Su hija Patricia en la conversación: —Y hay que tomar en cuenta que el agua de la cisterna no la consideramos potable, para beber. Aparte hay que comprar los cuatro garrafones de 20 litros que consumimos en la semana. De ocho pesos cada uno. No hay dinero que alcance.

El CCA considera que cada mexicano consume en promedio 360 litros de agua a diario (si tienen la fortuna de contar con el servicio, pues la misma organización señala que al menos de 10 millones de personas en México no cuentan con agua potable).

—Dentro de poco, aquello que nos enseñaron de dar de beber al sediento pasará a la historia –dice doña Chelo–. El agua embotellada es cara y nadie regala nada.

Al contrario: para mí que dentro de poco vamos a estar peleando por un bote de agua… ¡Si ya nos echamos de habladas por el servicio de la pipa! A veces nos da la medianoche y estamos esperando que aparezca para que nos surta una poca de agua! Y hay que pagarla. Soy del valle del Mezquital: allá cuando menos había magueyes, y a los bebés los criaban con aguamiel si no había de otra.

La carencia de agua en la Ciudad de México arribó a la política; las candidatas a gobernarla consideran que se hace uso político del suministro para llevar agua al molino electoral.

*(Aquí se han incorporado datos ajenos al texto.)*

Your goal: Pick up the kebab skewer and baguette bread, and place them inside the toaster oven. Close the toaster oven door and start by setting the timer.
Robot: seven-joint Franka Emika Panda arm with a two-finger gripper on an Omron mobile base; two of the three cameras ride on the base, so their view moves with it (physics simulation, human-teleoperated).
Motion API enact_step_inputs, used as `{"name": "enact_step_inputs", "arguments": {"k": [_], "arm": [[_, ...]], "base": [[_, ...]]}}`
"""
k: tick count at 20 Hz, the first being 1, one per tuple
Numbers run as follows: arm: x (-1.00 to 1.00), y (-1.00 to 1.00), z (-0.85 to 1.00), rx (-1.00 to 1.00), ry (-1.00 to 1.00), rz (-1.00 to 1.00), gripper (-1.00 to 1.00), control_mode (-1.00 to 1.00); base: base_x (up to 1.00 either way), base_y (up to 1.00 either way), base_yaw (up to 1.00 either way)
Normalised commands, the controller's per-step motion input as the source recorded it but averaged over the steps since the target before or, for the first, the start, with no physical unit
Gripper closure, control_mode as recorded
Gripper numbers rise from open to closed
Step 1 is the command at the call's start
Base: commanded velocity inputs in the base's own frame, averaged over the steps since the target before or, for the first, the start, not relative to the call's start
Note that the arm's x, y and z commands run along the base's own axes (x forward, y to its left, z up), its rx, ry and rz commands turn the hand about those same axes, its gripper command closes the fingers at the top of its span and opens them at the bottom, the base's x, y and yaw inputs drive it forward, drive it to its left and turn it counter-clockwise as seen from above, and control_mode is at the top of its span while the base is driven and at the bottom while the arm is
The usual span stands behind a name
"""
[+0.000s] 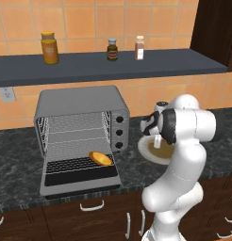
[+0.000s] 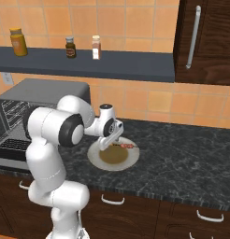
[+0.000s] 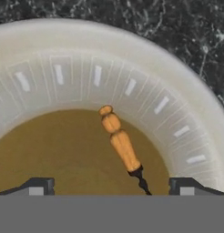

Claudia Sheinbaum, candidata de Morena, acusa a la perredista Alejandra Barrales de desconocer cómo funciona el sistema de aguas; Barrales señaló que cierran o abren las válvulas para allegarse el voto de los capitalinos.

Mientras los dimes y diretes de los políticos se multiplican, la realidad avasalla. El CCA ofrece su diagnóstico para el año 2030: considera que 81 por ciento de la población se asentará en localidades urbanas, y 70 por ciento del crecimiento poblacional será donde ya existe alta presión sobre los recursos hídricos.

Doña Chelo y sus hijos, después del almuerzo dominical, asearon la cisterna, la restregaron y cloraron, aprovechando que está vacía. Sacaron cubetas con agua achocolatada y la depositaron en una tina enorme, para volver a usarla en el WC. Confían en que la pipa llegue por la noche —Si no, ni para el water habrá. ¡Es del horror!, nos ha tocado –recuerda doña Chelo entre carcajadas.